> [Available data]
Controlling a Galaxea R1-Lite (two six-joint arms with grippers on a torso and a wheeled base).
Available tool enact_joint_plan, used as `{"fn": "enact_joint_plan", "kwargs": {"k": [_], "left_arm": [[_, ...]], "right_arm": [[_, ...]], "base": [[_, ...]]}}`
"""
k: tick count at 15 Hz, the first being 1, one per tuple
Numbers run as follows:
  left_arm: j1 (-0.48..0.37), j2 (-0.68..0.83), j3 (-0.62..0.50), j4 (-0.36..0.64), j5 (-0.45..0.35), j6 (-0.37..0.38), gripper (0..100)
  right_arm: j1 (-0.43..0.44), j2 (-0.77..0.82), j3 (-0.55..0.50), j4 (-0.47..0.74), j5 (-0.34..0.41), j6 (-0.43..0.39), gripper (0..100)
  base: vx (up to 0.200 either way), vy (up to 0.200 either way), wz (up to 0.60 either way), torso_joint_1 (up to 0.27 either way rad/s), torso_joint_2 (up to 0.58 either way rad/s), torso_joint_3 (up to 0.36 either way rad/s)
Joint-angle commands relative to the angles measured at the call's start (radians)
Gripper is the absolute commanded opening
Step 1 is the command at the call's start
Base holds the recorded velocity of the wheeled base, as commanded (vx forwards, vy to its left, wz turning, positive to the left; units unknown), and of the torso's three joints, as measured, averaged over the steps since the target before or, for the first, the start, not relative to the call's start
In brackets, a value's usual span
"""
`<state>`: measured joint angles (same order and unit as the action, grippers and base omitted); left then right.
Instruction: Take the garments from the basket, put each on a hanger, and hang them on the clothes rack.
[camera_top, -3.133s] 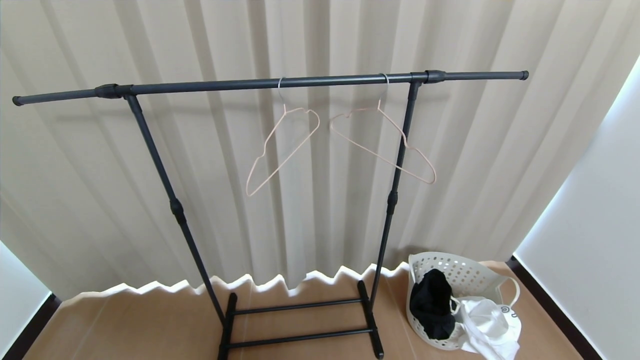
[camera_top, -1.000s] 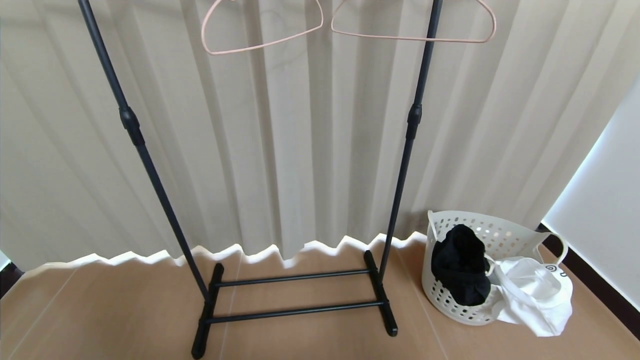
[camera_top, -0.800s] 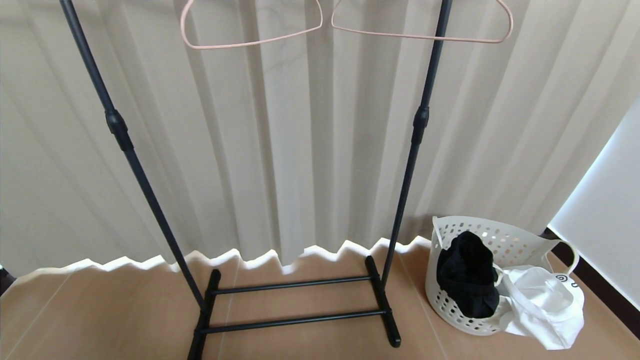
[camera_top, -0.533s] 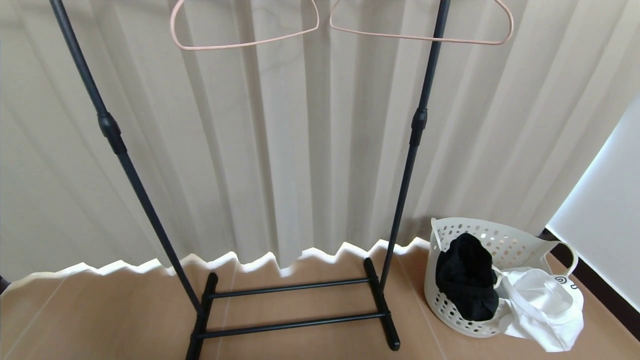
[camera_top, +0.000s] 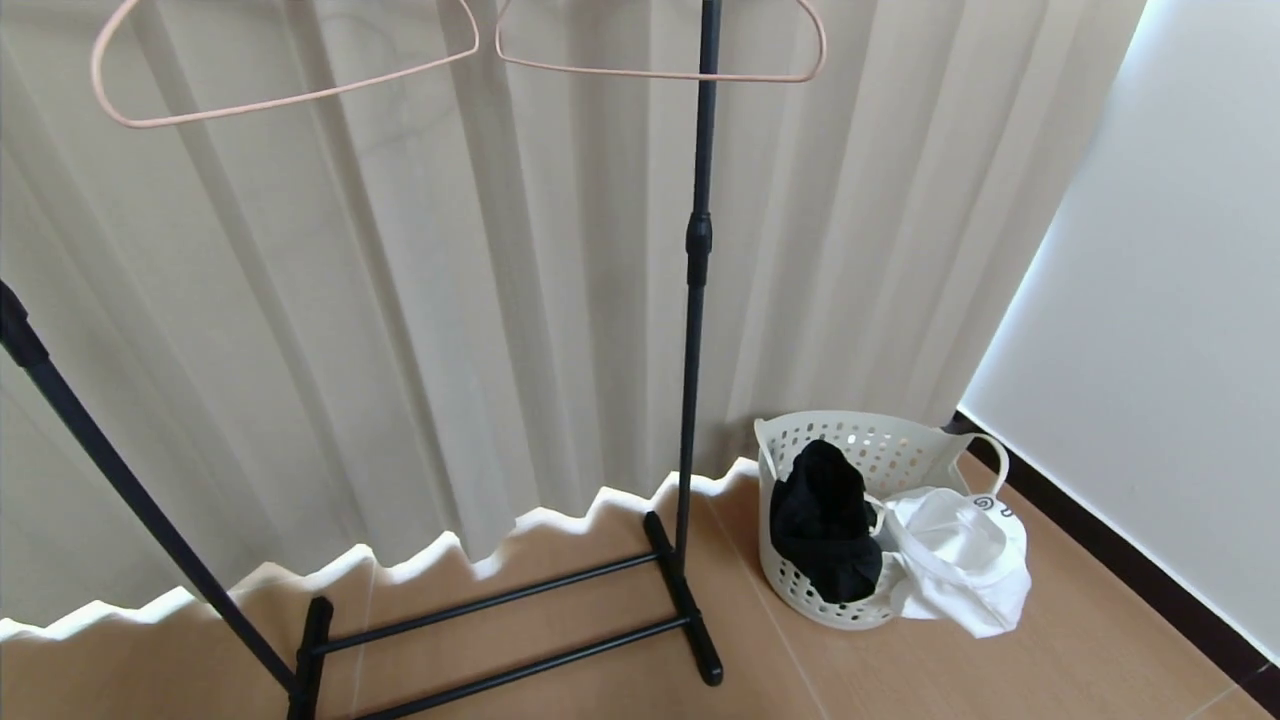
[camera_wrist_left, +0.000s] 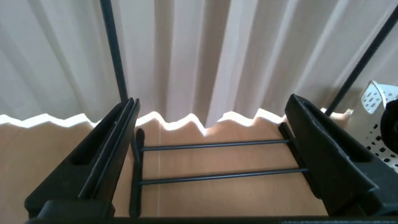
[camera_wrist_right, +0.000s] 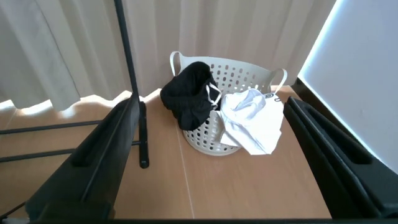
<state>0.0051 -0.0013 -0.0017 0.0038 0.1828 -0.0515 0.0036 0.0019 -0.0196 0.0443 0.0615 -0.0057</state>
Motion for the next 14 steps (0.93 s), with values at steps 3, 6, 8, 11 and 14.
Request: {"fn": "enact_joint_plan", "kwargs": {"k": [3,6,8,11,14], "left_arm": [[0.001,0.001,0.000,-0.001,0.000,-0.002,100],[0.001,0.001,0.000,-0.001,0.000,-0.002,100],[0.001,0.001,0.000,-0.002,0.000,-0.002,100],[0.001,0.001,0.002,-0.004,0.000,0.002,100],[0.001,0.001,0.002,-0.004,0.000,0.001,100]], "right_arm": [[0.003,0.001,0.000,0.000,0.000,0.000,100],[0.003,0.001,0.000,0.000,0.000,0.000,100],[0.003,0.001,0.000,0.000,0.000,-0.002,100],[0.003,0.001,0.000,0.000,0.000,-0.002,100],[0.003,0.001,0.000,0.000,0.000,-0.002,100]], "base": [[0.000,-0.200,0.00,0.001,0.01,0.001],[0.200,0.000,-0.40,-0.002,0.00,0.004],[0.200,0.000,0.00,0.005,0.00,0.002],[0.067,0.000,0.00,0.004,0.00,-0.002],[0.000,0.000,0.00,0.000,0.00,0.000]]}}
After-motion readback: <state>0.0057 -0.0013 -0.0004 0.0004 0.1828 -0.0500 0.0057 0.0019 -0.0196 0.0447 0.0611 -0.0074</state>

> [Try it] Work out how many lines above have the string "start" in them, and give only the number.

> [The answer] 3